Pour nous, nous continuons d’aller notre train. Sans faire de bruit, et par des moyens infiniment plus modestes qu’autrefois, nous avons gagné pas mal de terrain. Au lieu de nous battre les flancs pour amener les corporations ouvrières à faire en bloc une adhésion purement nominale à l’Internationale, nous travaillons — et nous avons réussi dans la plupart des cas — à amener à nous les hommes actifs de chaque corporation. Et je t’assure que, sans qu’il y paraisse, nous avons beaucoup plus de force réelle qu’il y a quatre ans. Le Bulletin est notre baromètre ; or, le nombre de ses abonnés va toujours en croissant.

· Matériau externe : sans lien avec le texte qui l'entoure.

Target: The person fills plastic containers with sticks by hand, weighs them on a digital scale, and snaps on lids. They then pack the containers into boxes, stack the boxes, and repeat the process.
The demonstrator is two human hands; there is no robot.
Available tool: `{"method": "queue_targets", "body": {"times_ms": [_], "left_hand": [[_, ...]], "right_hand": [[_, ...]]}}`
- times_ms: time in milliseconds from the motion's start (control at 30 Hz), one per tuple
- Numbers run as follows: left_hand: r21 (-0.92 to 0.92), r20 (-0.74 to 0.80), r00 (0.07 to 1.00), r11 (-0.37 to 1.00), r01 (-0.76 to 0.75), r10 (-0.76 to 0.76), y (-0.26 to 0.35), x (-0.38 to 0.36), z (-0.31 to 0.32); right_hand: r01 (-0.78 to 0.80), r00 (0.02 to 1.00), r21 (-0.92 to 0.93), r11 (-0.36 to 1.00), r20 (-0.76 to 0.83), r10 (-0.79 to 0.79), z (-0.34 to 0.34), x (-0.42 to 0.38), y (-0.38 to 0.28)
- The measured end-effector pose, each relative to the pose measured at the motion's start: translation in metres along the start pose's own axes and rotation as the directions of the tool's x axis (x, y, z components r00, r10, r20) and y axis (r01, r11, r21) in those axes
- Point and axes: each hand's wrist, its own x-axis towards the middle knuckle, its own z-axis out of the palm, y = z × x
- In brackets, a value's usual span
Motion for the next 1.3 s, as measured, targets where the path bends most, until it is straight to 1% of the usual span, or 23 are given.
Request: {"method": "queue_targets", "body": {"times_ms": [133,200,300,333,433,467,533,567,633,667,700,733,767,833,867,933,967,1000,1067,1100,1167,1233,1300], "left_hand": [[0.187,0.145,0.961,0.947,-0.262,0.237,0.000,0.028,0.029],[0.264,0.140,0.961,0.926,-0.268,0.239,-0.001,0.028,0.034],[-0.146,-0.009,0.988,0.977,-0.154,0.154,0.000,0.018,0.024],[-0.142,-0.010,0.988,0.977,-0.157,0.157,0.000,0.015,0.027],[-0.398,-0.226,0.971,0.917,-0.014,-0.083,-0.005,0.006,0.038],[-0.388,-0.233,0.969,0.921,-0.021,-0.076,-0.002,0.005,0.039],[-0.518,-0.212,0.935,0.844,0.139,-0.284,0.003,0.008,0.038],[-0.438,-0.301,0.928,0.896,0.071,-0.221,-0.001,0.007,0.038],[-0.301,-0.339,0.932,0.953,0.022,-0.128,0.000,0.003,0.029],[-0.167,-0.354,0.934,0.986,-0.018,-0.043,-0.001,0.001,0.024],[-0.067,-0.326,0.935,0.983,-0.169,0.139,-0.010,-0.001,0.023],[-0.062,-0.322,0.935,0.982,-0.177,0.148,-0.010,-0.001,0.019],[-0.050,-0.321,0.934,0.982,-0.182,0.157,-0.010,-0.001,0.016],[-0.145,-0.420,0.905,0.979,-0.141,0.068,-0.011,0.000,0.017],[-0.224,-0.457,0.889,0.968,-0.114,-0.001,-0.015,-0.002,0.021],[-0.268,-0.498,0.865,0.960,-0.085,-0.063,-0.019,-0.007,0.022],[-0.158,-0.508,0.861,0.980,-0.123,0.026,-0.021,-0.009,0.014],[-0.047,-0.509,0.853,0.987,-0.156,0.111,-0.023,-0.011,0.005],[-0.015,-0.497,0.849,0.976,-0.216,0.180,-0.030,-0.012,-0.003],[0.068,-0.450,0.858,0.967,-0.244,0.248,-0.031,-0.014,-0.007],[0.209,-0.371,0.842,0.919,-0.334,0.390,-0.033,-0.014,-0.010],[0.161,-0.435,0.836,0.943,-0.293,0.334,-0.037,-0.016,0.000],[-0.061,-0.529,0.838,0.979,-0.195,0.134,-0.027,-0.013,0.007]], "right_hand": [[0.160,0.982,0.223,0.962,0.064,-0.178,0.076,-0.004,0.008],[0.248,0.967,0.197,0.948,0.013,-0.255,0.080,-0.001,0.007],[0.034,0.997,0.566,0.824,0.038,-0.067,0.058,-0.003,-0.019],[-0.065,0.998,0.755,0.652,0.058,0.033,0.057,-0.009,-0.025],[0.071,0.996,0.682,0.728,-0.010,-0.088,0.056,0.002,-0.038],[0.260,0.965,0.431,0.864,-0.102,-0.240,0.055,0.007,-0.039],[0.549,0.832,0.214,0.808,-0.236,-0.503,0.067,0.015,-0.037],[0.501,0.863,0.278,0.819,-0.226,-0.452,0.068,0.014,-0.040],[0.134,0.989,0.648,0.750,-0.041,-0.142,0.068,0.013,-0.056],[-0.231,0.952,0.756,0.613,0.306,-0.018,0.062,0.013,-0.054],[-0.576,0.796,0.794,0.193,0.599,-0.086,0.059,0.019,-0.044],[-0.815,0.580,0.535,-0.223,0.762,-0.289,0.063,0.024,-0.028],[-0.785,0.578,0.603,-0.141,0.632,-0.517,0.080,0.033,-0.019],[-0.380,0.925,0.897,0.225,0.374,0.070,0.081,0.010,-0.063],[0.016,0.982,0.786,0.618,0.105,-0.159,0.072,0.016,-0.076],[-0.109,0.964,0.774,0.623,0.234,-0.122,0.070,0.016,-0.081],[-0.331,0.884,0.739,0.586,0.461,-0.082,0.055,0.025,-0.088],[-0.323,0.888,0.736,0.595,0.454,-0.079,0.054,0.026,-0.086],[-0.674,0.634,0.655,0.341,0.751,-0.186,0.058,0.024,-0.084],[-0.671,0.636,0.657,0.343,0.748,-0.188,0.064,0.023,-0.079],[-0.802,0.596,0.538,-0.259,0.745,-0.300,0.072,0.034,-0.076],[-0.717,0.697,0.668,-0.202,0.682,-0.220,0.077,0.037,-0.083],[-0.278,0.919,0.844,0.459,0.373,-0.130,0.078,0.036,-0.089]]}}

Tu devrais, mon cher, travailler un peu autour de toi à faire connaître notre organe. J’espère que toi, du moins, tu sais voir assez clair pour reconnaître que c’est un organe purement impersonnel, et que l’esprit de coterie que les mauvaises langues nous prêtent est une absurdité gratuite.

En attendant le plaisir de te revoir, je te serre la main.

P. S. Si tu as quelques sous en poche, tâche de venir à notre réunion familière de Bienne, le dimanche 3 octobre prochain.


Nettlau a retrouvé dans les papiers de Joukovsky la minute de la réponse faite par celui-ci à cette lettre, et il en a publié l’extrait suivant : « Je prépare une brochure en français sous ce titre : La propagande socialiste-révolutionnaire en Russie. Nous tenons plus que jamais ferme au drapeau de l’Anarchie et propageons l’idée de l’abolition de tous les « généraux de la Révolution », qu’ils soient intelligents comme Bakounine ou bêtes et malhonnêtes comme Ross[11] ; du reste ce dernier doit appartenir à la classe des Jacobins, qui correspond à celle des plésiosaures ou ichthyosaures des périodes géologiques. Tu liras la brochure, tu en jugeras[12]... En fait de sections, il n’y en a pas beaucoup à Genève. Toutes celles qui appartiennent à la « fabrique » sont déroutées, anéanties, réduites à rien. Celles du bâtiment existent encore et tiennent à appartenir à l’Internationale. Mais point de manifestations, pas de journal, pas de réunions ; elles existent sans exister — c’est comme le calorique latent qui ne chauffe pas... La Section de propagande se trouve isolée, elle n’a aucune action immédiate ;... mais ce n’est pas pour Genève qu’elle travaille. »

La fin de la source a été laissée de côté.